• _PROVIDED MATERIAL_:
++++++

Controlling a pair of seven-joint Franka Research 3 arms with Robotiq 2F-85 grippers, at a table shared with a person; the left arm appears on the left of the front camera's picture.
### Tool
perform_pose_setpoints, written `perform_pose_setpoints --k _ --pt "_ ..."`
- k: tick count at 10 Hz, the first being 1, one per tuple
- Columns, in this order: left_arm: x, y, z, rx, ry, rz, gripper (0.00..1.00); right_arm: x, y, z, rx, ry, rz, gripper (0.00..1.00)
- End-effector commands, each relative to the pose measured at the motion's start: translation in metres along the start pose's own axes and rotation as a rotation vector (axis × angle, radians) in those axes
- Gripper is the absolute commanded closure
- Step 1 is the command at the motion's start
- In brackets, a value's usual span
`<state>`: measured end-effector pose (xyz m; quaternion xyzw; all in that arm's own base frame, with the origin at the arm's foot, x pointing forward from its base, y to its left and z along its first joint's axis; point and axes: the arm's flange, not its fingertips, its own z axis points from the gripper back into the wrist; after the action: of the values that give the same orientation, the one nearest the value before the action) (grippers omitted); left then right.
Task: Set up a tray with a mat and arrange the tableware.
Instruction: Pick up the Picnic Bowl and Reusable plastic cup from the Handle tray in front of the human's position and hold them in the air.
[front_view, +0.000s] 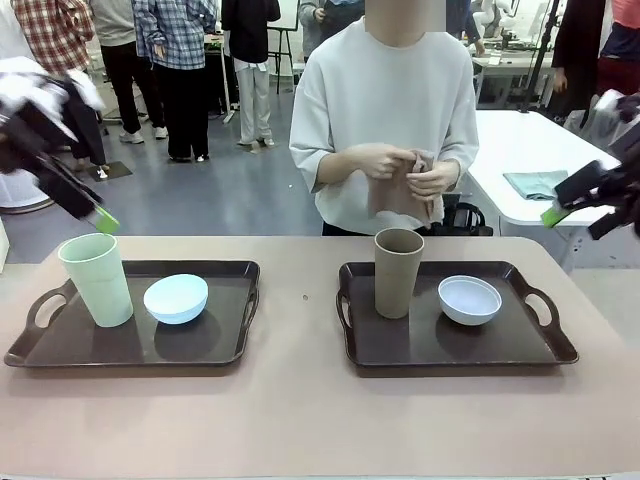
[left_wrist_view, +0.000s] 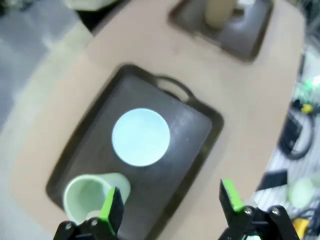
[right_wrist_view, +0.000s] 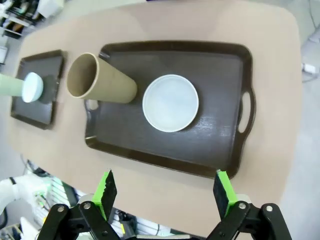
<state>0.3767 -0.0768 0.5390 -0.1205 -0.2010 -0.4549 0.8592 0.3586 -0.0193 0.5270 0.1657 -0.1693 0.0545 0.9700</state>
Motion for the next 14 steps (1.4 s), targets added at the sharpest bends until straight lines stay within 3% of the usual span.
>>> perform_pose_setpoints --k 1,2,4,7,8,9,10,14 --pt "0.03 0.016 -0.042 0.013 0.156 -0.186 0.0 0.016 0.012 -0.031 -0.128 0.109 -0.041 0.0" --pt "0.048 0.015 -0.07 0.021 0.176 -0.234 0.0 0.02 0.016 -0.049 -0.168 0.144 -0.054 0.0" --pt "0.081 0.013 -0.126 0.035 0.109 -0.29 0.0 0.026 0.014 -0.079 -0.168 0.182 -0.072 0.0" --pt "0.105 0.002 -0.182 -0.097 -0.005 -0.291 0.0 0.027 -0.002 -0.097 -0.132 0.194 -0.099 0.0" --pt "0.104 0.001 -0.189 -0.177 -0.013 -0.254 0.0 0.029 -0.009 -0.091 -0.051 0.184 -0.076 0.0" --pt "0.105 -0.003 -0.176 -0.036 0.051 -0.277 0.0 0.025 -0.018 -0.082 -0.028 0.151 -0.065 0.0" --pt "0.105 -0.003 -0.176 -0.036 0.051 -0.277 0.0 0.022 -0.005 -0.096 -0.125 0.203 -0.088 0.0" --pt "0.105 -0.003 -0.176 -0.036 0.051 -0.277 0.0 0.024 -0.01 -0.091 -0.1 0.192 -0.077 0.0"
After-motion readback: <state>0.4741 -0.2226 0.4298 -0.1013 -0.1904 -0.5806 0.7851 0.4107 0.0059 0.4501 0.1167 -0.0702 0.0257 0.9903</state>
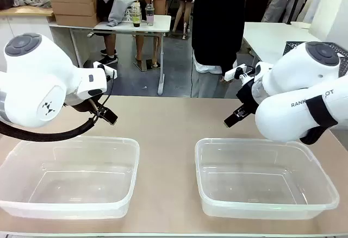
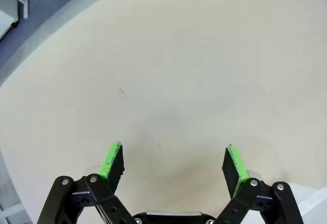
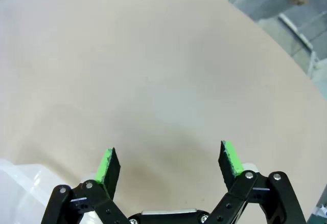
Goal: Sort the waste into each basket.
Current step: Pick up the Organizing box on the left side of the table and lift it.
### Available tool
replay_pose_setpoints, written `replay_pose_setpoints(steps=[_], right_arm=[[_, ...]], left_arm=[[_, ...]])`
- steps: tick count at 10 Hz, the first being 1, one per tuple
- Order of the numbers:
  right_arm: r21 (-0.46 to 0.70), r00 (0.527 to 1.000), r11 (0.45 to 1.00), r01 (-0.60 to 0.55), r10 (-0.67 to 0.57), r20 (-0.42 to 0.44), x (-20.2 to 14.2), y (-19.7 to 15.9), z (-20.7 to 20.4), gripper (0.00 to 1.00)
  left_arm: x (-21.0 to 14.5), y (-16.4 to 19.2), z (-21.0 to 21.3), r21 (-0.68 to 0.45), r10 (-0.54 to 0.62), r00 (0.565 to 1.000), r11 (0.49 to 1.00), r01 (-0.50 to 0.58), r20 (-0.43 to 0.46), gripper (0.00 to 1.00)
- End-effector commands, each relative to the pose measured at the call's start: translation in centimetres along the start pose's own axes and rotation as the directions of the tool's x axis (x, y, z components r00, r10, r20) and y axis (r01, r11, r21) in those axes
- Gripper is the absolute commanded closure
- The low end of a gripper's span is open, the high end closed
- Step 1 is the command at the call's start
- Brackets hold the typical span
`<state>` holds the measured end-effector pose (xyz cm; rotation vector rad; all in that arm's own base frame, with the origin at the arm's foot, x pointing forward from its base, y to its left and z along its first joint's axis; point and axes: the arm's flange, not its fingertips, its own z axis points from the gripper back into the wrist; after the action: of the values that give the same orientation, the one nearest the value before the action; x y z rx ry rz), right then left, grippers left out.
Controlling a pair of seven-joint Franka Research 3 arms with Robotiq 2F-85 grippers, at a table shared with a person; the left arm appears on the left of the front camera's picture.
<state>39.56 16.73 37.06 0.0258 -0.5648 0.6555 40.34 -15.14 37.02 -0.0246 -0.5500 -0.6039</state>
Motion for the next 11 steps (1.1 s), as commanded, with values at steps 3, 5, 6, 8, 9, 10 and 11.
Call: replay_pose_setpoints(steps=[3,5,6,8,9,10,11], right_arm=[[0.0,1.0,1.0,0.0,0.0,0.0,0.0,0.0,0.0,0.0],[0.0,1.0,1.0,0.0,0.0,0.0,0.0,0.0,0.0,0.0],[0.0,1.0,1.0,0.0,0.0,0.0,0.0,0.0,0.0,0.0],[0.0,1.0,1.0,0.0,0.0,0.0,0.0,0.0,0.0,0.0],[0.0,1.0,1.0,0.0,0.0,0.0,0.0,0.0,0.0,0.0],[0.0,1.0,1.0,0.0,0.0,0.0,0.0,0.0,0.0,0.0],[0.0,1.0,1.0,0.0,0.0,0.0,0.0,0.0,0.0,0.0]], left_arm=[[0.0,0.0,0.0,0.0,0.0,1.0,1.0,0.0,0.0,0.0],[0.0,0.0,0.0,0.0,0.0,1.0,1.0,0.0,0.0,0.0],[0.0,0.0,0.0,0.0,0.0,1.0,1.0,0.0,0.0,0.0],[0.0,0.0,0.0,0.0,0.0,1.0,1.0,0.0,0.0,0.0],[0.0,0.0,0.0,0.0,0.0,1.0,1.0,0.0,0.0,0.0],[0.0,0.0,0.0,0.0,0.0,1.0,1.0,0.0,0.0,0.0],[0.0,0.0,0.0,0.0,0.0,1.0,1.0,0.0,0.0,0.0]])
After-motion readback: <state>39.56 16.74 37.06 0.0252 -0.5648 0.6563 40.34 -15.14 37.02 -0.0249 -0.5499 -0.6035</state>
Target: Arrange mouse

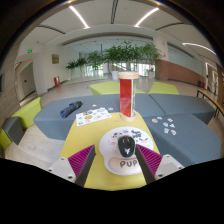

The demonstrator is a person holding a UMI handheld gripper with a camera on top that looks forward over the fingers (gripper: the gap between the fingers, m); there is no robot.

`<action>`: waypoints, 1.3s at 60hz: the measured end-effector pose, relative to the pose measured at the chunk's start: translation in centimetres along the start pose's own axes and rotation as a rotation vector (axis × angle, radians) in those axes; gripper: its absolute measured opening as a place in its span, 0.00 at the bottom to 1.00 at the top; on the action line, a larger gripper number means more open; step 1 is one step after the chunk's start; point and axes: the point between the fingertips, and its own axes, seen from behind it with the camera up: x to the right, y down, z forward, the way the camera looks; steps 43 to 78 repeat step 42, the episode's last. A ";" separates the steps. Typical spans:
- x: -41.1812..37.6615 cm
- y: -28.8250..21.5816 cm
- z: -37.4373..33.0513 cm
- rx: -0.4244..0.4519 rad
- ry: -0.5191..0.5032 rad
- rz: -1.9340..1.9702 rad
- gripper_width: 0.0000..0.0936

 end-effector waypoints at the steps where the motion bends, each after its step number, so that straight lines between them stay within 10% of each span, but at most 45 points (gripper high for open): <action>1: -0.2 0.1 -0.8 0.003 0.005 -0.008 0.90; 22: -5.0 4.3 -10.7 0.052 0.010 -0.092 0.90; 78: -3.9 4.8 -9.7 0.047 0.027 -0.113 0.89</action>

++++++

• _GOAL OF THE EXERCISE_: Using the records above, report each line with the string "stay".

• _ANSWER TO THIS TASK_:
Motion for the next 14 steps (1.4 s), targets added at the sharpest bends until straight lines stay within 3% of the usual span.
 end-effector waypoints at the steps where the motion bends, each after its step number, so that straight lines between them stay within 10% of each span, but at most 45 points (gripper high for open): <action>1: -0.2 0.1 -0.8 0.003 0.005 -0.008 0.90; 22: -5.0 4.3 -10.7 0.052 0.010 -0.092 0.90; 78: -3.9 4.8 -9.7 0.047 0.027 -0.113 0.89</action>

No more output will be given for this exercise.